We did. Back in 2010 - it is called the Affordable Care Act, but some key provisions were watered down or removed altogether in order get get juuuust enough congress-critters to support it. Since then it has been gradually weakened. I know, how come other civilized countries can get this right, but the United States cannot.

This is what it looks like to me, too. It seems to involve funny money and a charade to get whatever they can get, on the part of everybody in the system that has enough real money to write laws.

The system has to work well enough for patients to keep returning to care providers, but that’s not much of a framework for making the pricing sensible.

This is true, and it’s one reason why Medigap policies exist.

Medicare (and Medicaid, for that matter) pay less than cost; at my old hospital, the rate was about 80% of what it cost to treat patients. Private pay, insurance, and Medigap policies made up the rest.
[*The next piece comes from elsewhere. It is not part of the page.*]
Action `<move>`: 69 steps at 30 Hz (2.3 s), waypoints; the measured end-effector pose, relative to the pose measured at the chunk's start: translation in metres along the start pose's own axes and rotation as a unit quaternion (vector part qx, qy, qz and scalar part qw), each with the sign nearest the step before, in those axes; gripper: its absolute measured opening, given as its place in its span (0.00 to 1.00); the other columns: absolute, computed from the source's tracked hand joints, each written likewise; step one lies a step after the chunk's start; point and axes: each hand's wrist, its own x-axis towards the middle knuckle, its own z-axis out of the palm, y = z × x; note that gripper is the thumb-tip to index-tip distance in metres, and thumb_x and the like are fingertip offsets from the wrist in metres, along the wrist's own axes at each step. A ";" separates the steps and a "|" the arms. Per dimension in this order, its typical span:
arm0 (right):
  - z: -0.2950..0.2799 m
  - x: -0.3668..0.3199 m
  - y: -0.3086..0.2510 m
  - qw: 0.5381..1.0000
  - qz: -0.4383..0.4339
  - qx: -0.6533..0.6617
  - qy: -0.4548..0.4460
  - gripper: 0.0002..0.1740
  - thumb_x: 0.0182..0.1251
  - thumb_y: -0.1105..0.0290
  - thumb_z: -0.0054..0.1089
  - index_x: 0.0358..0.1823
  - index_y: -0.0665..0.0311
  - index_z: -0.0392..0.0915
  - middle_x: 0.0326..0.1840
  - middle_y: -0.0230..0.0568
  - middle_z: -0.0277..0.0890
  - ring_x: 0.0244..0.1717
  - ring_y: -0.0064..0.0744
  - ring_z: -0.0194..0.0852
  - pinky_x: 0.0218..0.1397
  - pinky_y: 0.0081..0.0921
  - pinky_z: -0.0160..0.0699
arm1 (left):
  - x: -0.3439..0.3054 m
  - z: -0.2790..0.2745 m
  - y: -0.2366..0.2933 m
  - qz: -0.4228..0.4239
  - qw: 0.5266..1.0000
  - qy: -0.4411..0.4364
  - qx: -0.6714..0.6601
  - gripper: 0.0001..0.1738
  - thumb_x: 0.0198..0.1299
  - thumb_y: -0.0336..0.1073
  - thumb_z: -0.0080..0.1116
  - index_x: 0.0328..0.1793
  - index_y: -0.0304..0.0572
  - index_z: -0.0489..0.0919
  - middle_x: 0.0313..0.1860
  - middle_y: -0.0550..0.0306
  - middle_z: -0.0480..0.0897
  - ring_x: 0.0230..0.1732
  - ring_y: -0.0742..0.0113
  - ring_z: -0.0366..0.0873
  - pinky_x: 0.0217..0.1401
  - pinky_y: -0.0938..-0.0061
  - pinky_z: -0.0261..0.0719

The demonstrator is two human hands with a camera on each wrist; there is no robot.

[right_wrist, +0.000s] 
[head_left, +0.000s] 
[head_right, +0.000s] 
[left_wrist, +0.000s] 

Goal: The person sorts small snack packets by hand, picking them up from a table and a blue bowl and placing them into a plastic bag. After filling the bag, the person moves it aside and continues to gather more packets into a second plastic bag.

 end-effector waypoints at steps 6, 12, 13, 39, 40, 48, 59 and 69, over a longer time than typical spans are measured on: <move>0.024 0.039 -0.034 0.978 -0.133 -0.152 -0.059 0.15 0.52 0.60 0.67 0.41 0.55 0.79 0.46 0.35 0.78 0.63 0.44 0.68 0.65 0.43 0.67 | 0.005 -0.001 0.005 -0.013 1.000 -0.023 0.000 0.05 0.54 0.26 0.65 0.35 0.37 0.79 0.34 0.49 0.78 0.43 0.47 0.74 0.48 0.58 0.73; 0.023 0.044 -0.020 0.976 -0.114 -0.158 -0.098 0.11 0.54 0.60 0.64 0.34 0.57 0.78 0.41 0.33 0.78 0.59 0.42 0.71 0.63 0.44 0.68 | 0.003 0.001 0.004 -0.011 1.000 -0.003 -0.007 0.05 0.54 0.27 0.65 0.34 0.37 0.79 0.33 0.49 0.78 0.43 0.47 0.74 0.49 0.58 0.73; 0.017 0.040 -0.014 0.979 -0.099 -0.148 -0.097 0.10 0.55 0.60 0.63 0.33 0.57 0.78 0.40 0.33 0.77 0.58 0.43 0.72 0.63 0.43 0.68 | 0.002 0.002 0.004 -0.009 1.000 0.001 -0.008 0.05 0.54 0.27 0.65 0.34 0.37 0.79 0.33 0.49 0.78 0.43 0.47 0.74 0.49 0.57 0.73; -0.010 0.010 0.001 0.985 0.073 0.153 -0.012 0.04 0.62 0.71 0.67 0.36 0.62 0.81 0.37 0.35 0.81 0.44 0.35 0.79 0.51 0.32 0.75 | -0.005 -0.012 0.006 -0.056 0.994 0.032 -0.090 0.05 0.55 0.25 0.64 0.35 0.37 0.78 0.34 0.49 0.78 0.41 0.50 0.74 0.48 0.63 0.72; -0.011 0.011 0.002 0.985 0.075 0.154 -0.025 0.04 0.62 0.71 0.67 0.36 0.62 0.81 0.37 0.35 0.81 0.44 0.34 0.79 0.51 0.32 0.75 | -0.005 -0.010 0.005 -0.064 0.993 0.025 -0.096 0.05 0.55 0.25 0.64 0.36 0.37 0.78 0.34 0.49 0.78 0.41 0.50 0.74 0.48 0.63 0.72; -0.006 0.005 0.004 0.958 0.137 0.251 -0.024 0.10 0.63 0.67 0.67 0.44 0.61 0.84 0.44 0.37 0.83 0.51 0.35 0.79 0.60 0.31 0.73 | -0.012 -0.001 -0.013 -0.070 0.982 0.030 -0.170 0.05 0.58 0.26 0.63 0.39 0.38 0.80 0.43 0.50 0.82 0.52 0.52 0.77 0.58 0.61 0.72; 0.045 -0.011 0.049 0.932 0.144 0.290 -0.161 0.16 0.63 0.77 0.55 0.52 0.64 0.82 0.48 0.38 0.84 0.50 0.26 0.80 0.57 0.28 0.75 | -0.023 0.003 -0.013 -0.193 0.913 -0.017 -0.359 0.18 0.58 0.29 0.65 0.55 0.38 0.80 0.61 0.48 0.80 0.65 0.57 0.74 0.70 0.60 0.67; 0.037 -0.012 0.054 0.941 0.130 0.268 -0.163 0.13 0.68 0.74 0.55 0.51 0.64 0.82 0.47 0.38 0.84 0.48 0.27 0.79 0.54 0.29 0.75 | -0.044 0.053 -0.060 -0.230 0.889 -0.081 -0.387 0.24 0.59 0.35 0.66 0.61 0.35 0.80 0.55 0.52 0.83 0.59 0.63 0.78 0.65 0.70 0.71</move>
I don’t understand this. Medigap policies pay the part of a bill that regular Medicare doesn’t pay. As I understand it, Medicare and Medigap together pay up to the Medicare allowable charges. That’s what my Medicare statements say. So, if the allowable Medicare charges are lower than the cost to the hospital, Medigap won’t make up for it.

My step brother, a shrink for the rich, complained all the time about Medicare not paying enough to support his house in La Jolla.

The big issue is that drug companies and hospitals make big profits and give the money to politicians to vote their way.

Also, many people don’t think about it untill they get a bill.